It was a long morning for a few candidates running for elected positions. There was plenty of confusion in the Secretary of States office when several delegates found their names absent from the Candidate List. For reasons ranging from the absence of expenditure forms, misplacement of forms by the SOS office, and uninformed candidates, the morning has called into question the operations of the that office.
One story in particular may raise some eyebrows. Marika Hanson had many troubles with the SOS office starting early this morning. Hanson was running for Executive Director of the Lobbyist Program, but found out today that her name was not on the Candidate List. “I handed it in [the forms] before noon on Friday and they took them and told me it was good and I was fine”. Hanson was confused why her name was left off the ballot, as she did everything right. She spoke to the Secretary of State, who informed her that she never handed her forms in. Delegates witnessed Hanson filling out and submitting the forms, but the SOS office still rejects the possibility of the mistake being on their end. She filed multiple formal complaints and the responses have told her she still is not eligible to run. Marika shared her disappointment and worry with the whole situation, and the possibility of the problem reoccurring.

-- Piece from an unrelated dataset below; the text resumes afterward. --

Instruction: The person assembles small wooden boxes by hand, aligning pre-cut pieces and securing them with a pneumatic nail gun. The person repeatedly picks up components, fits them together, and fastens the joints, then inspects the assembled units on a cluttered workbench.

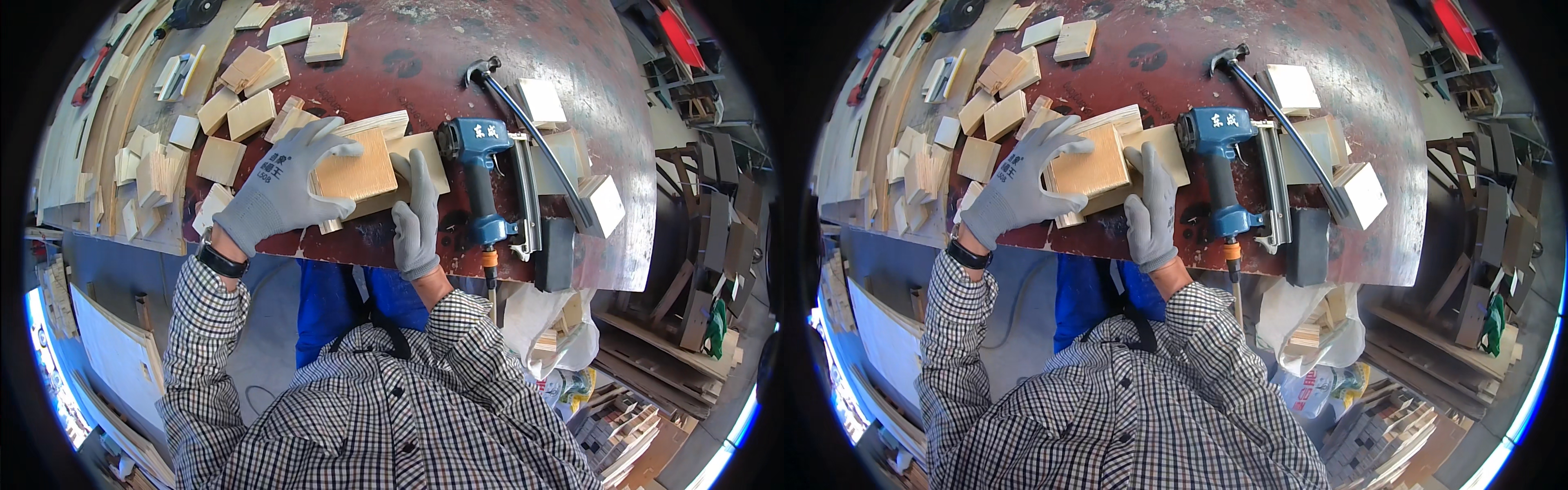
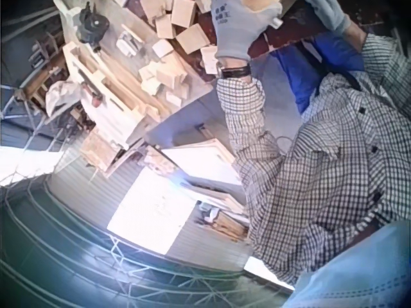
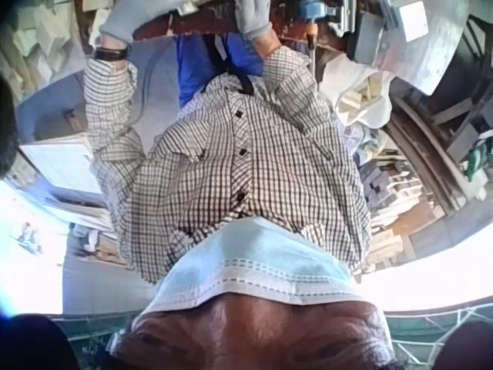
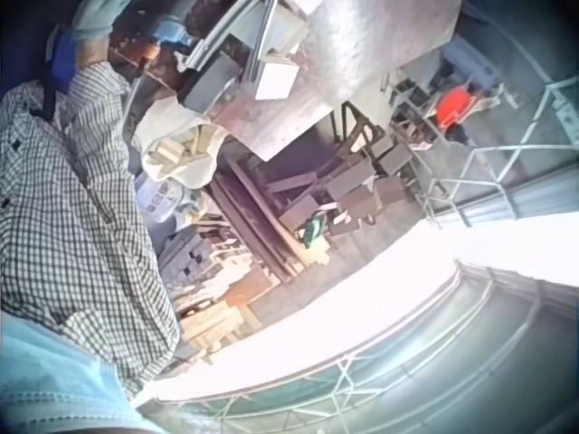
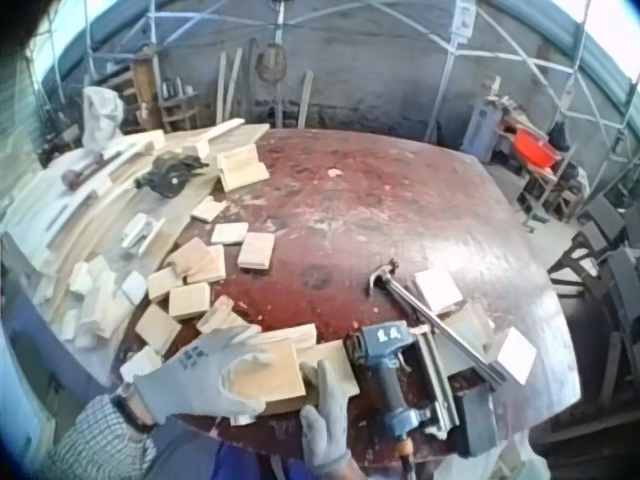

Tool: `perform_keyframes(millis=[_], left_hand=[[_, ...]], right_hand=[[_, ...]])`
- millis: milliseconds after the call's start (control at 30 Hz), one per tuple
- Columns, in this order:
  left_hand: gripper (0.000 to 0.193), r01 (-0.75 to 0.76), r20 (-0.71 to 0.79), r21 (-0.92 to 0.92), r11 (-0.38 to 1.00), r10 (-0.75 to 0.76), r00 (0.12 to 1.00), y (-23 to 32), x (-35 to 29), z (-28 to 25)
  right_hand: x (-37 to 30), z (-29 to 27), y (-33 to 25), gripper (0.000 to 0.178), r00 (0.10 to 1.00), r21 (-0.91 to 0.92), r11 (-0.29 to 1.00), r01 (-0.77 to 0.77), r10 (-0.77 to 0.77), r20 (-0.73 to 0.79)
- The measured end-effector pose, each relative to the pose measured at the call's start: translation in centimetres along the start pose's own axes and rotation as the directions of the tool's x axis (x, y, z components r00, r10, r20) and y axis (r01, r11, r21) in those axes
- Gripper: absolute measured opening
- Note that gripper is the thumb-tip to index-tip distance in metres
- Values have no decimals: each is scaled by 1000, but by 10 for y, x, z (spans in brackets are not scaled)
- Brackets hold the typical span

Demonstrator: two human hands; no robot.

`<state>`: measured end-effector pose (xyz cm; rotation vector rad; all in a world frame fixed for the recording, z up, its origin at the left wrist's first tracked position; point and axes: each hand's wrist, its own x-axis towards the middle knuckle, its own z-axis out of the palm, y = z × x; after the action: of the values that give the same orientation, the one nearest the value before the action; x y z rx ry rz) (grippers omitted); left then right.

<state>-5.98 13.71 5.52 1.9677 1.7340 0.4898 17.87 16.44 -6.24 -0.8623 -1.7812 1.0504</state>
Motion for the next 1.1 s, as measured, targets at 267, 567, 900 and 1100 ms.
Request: perform_keyframes(millis=[267,567,900,1100], left_hand=[[30,-2,-102,-160,987,-15,995,-16,2,16],[47,-20,-170,-80,997,6,985,-3,-2,20],[65,-45,-200,51,998,55,978,6,6,28],[74,-55,-154,59,997,64,986,4,4,27]], right_hand=[[6,11,-4,82,998,-276,960,39,-50,-31],[4,8,-5,81,998,-346,936,64,-66,6],[11,9,-11,84,997,-297,954,50,-68,-48],[16,5,-19,81,999,-295,955,40,-46,-12]])
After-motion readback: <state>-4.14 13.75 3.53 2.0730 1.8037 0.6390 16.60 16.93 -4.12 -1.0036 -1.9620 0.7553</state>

This was not the only sort of issues to occur this morning. I myself ran into complications with the SOS office. Last night I was made aware that my name was not on the Candidate List. I spoke with the Secretary of State and she eventually found out I was not on the list because her office had never received all of my forms. This was shocking to me because a SOS staff member had informed me, when I requested the necessary forms to run, that there was just one form needing to be filled out. I completed this step, and was unaware of any further ones. I handed in my expenditure form the following morning bright, early, and much before the deadline, and an SOS staff member took the form, and my picture for the Voters Guide. They did not inform me when I picked up the form, or when I returned it about any further forms, so I was under the impression I had all of the paperwork done and was good to go. Then I was made aware of the lack of a Program Area Candidate Filing form, Saturday morning. As a delegate I would assume that SOS staff members would have given me all the forms I needed for candidacy without me needing to double and triple check each form myself, considering candidate forms are a main job of the Secretary of State staff members. It was a highly frustrating situation being that I lacked prior knowledge of both of these forms, and learning of other delegates with similar situations. To further the list, there was a further problem of misspelled names on the Candidates List.

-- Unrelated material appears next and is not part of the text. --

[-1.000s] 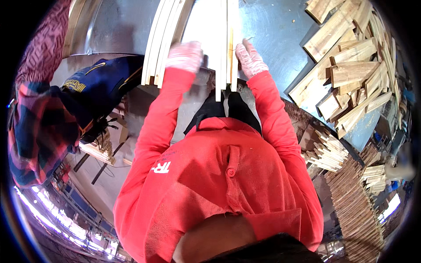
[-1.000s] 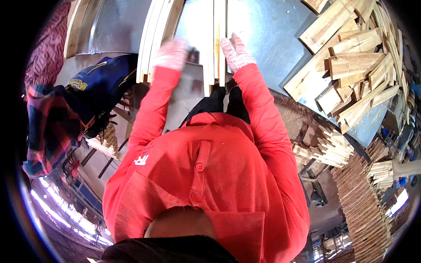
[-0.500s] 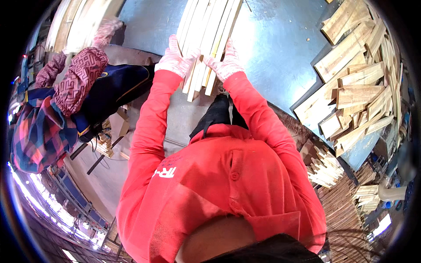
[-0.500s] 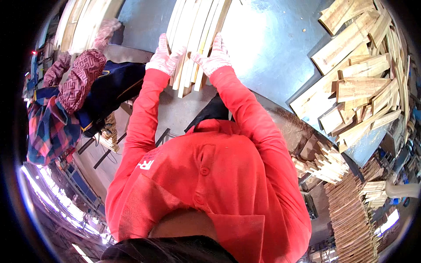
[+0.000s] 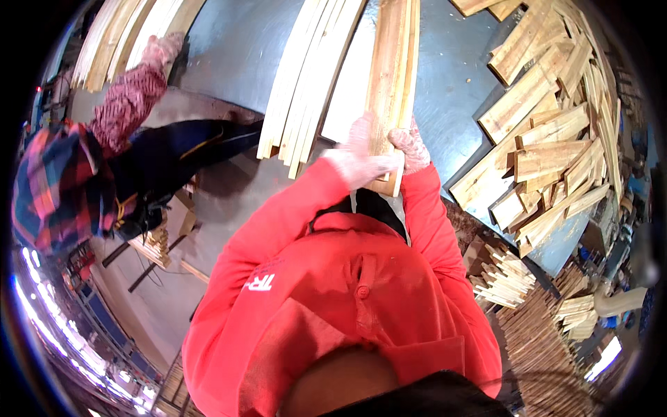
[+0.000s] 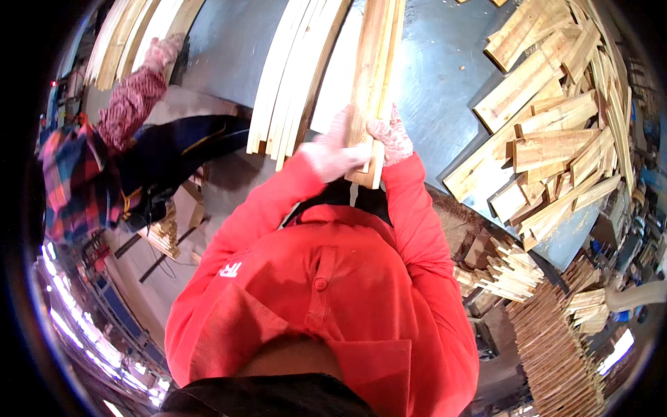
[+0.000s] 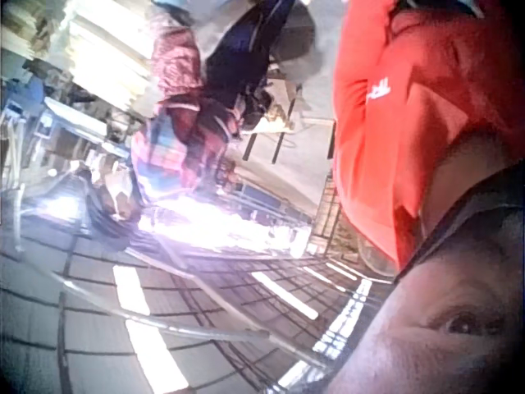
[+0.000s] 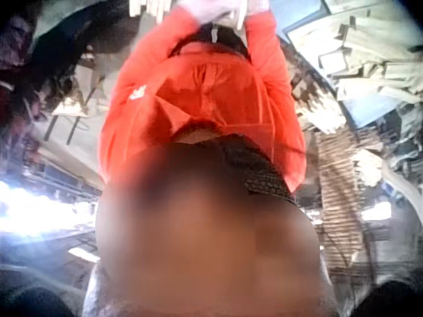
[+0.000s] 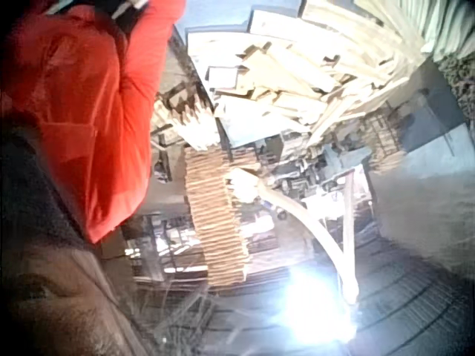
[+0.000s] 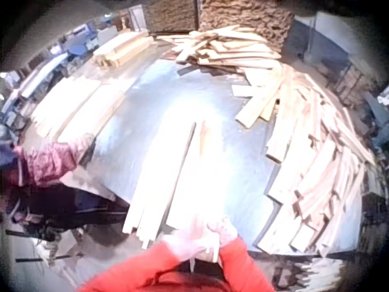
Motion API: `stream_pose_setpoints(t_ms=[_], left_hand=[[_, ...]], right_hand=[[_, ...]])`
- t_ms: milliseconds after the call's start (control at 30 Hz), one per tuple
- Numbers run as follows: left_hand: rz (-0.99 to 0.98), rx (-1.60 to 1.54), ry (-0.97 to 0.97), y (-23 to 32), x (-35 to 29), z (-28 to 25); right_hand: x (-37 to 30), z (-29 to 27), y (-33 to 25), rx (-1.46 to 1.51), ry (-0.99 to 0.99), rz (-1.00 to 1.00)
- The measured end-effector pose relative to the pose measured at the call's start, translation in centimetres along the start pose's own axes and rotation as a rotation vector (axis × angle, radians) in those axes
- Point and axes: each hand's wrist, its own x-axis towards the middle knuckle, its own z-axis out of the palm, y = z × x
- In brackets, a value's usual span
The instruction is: The person sorts wooden planks on a metal table, picking them up from a disorganized pile and arranging them into neat stacks. The person handles the wood by hand, repeatedly lifting and placing pieces to create organized piles.
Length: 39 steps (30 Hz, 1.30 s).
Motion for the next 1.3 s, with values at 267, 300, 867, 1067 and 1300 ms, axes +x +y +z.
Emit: stream_pose_setpoints(t_ms=[267, 300, 867, 1067, 1300], left_hand=[[-0.063, -0.268, -0.233, -1.9, -0.9, -0.8], [-0.018, -0.674, -0.300, -2.8, -3.0, -1.6], [0.145, -0.599, 0.144, -9.4, -16.0, -4.4], [0.074, -0.421, 0.137, -6.0, -14.4, -5.0], [0.115, 0.042, 0.109, -3.7, -9.2, -5.0]], right_hand=[[-0.5, -1.5, -2.8, 0.095, -0.036, 0.040], [-0.1, -1.3, -2.3, 0.072, 0.017, 0.018], [6.7, 3.7, 6.8, -0.385, 0.245, 0.060], [-1.7, -4.6, -5.7, -0.561, 0.001, -0.122], [-14.5, -6.3, -34.1, -1.861, 0.033, 0.022]])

Overall, my hope is that in future years we build upon our mistakes and fix our problems. I have most certainly learned my lesson to double check and even triple check processes of this degree of importance. I hope the Secretary of State office will improve on these issues by informing candidates of all the forms required, in full and at the same time, as well as focusing on organization to avoid mishaps of lost forms and misspelled names. The Secretary of State’s office puts in incredible amounts of work for the program, and that does not go without notice. It is unfortunate that these situations couldn’t be resolved to the extent that the would-be candidates had hoped, but my goal is to continue to improve upon the current systems, and weed out as many mistakes as we can.